Altstrimmig is an Ortsgemeinde – a municipality belonging to a Verbandsgemeinde, a kind of collective municipality – in the Cochem-Zell district in Rhineland-Palatinate, Germany. It belongs to the Verbandsgemeinde of Zell, whose seat is in the municipality of Zell an der Mosel.

== Geography ==

=== Location ===
The municipality lies together with the neighbouring municipality of Mittelstrimmig on a ridge in the northern Hunsrück, the Strimmiger Berg.

== History ==
In 1357, Altstrimmig had its first documentary mention. From 31 May 1358 comes a document with which Archbishop Bohemond II of Trier granted Gerhard von Ehrenberg a fief. The Strimmiger Berg was until 1781 part of the "Three-Lord Territory". As in the Beltheim court, the landlordship was shared among the Electorate of Trier, the County of Sponheim and the House of Braunshorn (later Winneburg and Metternich). Beginning in 1794, Altstrimmig lay under French rule. Beginning in 1798 Altstrimmig belonged to the Mairie ("Mayoralty") of Beilstein. In 1814 it was assigned to the Kingdom of Prussia at the Congress of Vienna.

=== 19th century ===
As was so throughout Germany, in Altstrimmig, too, there was a great deal of yearning to emigrate to America, for in the regions that are now Rhineland-Palatinate and Hesse, political dissatisfaction and a dearth of work prevailed. After the end of the French Revolution, there was growing hope among citizens of reaching a better social position.

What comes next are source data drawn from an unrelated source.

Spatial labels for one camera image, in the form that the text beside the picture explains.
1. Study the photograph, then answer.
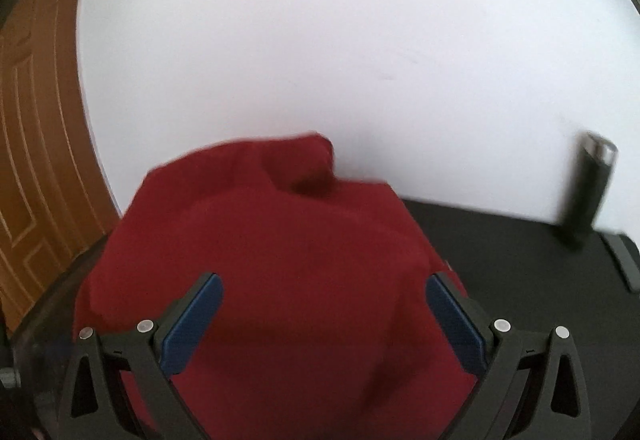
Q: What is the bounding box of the dark flat device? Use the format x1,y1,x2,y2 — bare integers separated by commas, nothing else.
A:
600,231,640,293

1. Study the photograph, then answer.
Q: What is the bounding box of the brown wooden door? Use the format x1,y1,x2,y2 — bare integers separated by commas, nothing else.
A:
0,0,121,336

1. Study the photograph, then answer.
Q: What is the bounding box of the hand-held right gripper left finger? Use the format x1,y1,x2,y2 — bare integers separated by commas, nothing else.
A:
59,271,224,440

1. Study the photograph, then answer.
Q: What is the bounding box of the black thermos bottle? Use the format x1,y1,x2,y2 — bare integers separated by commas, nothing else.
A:
557,131,618,251

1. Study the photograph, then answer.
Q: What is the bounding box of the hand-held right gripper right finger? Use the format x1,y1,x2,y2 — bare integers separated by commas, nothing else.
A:
425,271,587,440

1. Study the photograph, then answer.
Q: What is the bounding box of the red knit sweater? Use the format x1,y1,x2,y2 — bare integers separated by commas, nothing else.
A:
74,133,488,440

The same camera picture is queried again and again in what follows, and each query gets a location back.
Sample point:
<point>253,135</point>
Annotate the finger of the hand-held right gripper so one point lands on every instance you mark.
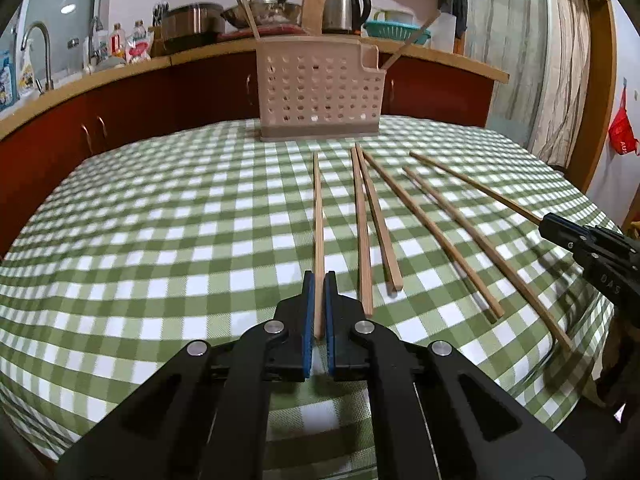
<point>562,222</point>
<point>560,237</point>

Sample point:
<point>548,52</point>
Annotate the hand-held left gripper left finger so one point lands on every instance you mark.
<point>308,325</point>

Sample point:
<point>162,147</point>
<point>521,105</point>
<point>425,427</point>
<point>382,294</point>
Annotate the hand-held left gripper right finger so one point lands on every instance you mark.
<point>330,325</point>

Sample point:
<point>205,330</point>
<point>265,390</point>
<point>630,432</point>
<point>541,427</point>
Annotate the group of wooden chopsticks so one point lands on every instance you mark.
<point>363,260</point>

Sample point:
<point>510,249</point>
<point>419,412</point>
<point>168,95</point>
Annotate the thin wooden chopstick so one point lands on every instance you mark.
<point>249,15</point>
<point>412,37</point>
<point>318,220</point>
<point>475,187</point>

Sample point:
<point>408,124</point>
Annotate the pink perforated utensil basket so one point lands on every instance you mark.
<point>320,46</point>

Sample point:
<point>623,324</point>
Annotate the red hanging bag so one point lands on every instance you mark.
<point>622,132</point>

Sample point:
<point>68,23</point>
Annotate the beige curtain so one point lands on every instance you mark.
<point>562,70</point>

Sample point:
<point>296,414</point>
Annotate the glass sliding door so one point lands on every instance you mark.
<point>505,35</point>

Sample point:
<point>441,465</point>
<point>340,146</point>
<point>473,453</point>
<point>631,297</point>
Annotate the white box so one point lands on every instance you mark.
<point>442,32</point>

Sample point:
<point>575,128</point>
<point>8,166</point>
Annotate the teal plastic colander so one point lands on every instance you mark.
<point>395,32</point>

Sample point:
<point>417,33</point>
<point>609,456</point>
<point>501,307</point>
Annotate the green and white mug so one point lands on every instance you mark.
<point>395,15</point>

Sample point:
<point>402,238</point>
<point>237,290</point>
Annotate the red wooden kitchen cabinets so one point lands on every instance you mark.
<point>150,105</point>

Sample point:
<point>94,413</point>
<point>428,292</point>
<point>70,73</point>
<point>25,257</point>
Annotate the red induction cooker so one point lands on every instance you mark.
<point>235,34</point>

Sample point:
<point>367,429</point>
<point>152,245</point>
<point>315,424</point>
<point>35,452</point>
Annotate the steel electric kettle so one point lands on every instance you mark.
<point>340,12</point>

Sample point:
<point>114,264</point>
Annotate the steel wok with lid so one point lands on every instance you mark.
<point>272,12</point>

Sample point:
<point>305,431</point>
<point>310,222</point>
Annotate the beige kitchen countertop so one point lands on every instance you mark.
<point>125,67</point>

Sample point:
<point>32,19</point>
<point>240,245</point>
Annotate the wooden cutting board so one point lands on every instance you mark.
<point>312,7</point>

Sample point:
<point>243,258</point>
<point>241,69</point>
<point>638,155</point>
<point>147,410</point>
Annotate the dark rice cooker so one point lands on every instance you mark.
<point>192,25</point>

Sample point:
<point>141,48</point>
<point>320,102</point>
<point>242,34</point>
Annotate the red and white bag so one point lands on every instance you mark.
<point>140,49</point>

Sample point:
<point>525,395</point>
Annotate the dishes in sink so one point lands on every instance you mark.
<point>107,64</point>

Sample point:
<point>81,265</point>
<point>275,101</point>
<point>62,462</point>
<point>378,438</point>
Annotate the knife block with scissors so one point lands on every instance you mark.
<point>159,30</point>

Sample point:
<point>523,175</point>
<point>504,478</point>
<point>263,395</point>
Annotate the red capped oil bottle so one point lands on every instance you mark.
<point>118,42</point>

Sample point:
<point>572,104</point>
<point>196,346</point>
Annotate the clear plastic bottle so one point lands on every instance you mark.
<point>138,27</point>

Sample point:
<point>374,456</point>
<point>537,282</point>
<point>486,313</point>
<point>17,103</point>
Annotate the small steel faucet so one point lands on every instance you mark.
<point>95,35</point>

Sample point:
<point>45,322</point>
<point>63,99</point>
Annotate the tall curved steel faucet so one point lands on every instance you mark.
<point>46,60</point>

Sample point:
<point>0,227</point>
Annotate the white spray cleaner bottle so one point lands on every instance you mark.
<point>26,72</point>

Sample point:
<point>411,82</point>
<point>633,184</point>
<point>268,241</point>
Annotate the blue detergent bottle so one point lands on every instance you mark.
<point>5,82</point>

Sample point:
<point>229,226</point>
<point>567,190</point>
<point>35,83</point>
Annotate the sliding glass window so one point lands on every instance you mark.
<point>60,0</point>

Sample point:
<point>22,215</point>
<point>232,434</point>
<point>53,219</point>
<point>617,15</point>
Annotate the wooden door frame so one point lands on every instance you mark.
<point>602,85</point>

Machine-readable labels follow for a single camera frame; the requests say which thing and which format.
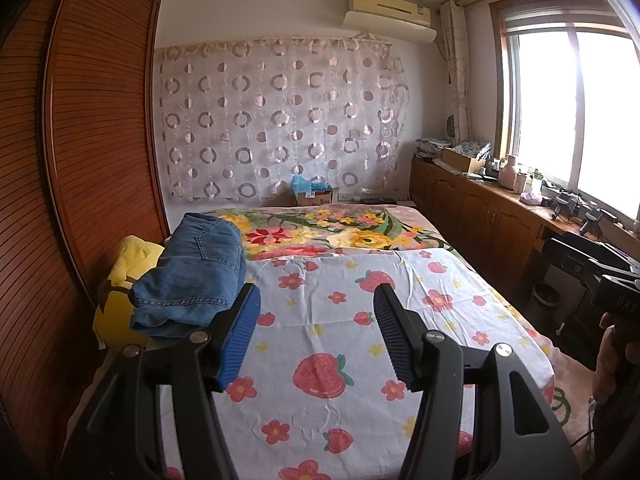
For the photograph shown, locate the strawberry print bed sheet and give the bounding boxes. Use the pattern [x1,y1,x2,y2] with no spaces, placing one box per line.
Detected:
[155,249,556,480]

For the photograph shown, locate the blue plastic bag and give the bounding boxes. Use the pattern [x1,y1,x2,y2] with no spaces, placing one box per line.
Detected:
[291,175,331,193]

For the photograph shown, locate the person's right hand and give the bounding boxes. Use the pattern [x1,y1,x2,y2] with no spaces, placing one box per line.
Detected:
[592,325,626,401]

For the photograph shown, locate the floral pink blanket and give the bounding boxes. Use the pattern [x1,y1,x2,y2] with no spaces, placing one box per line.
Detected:
[197,204,573,431]

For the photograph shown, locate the open cardboard box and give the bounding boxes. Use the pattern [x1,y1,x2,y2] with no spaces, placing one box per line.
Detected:
[442,147,486,173]

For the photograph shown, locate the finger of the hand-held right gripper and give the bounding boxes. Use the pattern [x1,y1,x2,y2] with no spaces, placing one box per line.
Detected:
[565,260,640,286]
[544,237,636,268]

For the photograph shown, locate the beige patterned window curtain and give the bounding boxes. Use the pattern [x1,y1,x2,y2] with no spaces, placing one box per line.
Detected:
[440,0,473,143]

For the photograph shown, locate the beige wall air conditioner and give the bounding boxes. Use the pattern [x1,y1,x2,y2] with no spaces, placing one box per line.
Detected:
[348,0,432,26]

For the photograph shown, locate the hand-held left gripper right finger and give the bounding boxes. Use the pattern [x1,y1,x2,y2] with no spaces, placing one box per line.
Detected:
[372,282,583,480]

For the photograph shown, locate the spare black gripper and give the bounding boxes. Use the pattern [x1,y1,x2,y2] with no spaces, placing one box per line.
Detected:
[542,190,581,223]
[580,207,618,238]

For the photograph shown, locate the small printed cardboard box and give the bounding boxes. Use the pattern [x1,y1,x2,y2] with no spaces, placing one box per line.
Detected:
[295,187,333,207]

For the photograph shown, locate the stack of folded cloths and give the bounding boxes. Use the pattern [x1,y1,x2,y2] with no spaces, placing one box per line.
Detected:
[415,137,448,158]

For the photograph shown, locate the wooden framed window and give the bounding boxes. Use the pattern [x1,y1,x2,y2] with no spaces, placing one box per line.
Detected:
[490,0,640,221]

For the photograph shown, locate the blue denim pants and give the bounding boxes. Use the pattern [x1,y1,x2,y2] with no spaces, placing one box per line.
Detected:
[129,212,247,341]

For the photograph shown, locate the yellow cloth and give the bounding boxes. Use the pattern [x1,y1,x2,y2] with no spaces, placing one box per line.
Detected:
[94,235,166,351]

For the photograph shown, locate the bottles on cabinet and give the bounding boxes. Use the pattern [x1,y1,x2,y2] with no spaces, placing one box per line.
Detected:
[500,155,518,191]

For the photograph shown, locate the brown slatted wooden wardrobe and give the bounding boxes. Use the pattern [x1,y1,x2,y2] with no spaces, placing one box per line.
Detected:
[0,0,171,461]

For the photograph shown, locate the long wooden cabinet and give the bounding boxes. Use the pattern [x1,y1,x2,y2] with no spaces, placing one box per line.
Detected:
[410,157,640,301]

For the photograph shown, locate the circle pattern sheer curtain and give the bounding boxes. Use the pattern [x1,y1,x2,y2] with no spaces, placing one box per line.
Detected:
[156,35,413,201]

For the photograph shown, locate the dark trash bin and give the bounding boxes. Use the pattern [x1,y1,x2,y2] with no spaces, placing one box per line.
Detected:
[531,282,563,321]

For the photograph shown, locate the patterned cloth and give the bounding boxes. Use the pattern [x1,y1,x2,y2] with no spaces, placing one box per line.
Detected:
[452,140,493,158]

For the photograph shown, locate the white air conditioner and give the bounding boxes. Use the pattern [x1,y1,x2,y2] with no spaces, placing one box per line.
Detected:
[342,10,437,43]

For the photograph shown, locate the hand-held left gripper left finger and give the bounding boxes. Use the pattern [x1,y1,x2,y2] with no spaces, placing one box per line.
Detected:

On 26 May 1852, 85 persons (36 of whom were 14 and under, and 49 older than 14) left Altstrimmig for New York, where they landed on 13 June 1852. They made their new homes in Wisconsin in, among other places, Green Bay, Washington County, Sheboygan, Milwaukee, Germantown, Farmington, Cedarburg and Appleton.

A further 36 emigrants left the village between 1829 and 1890 for South and North America. In South America, settlers went to the areas around Porto Alegre, Santa Cruz do Sul and San José. There are still communities thriving in Novo Hamburgo, São Leopoldo and Rio Grande.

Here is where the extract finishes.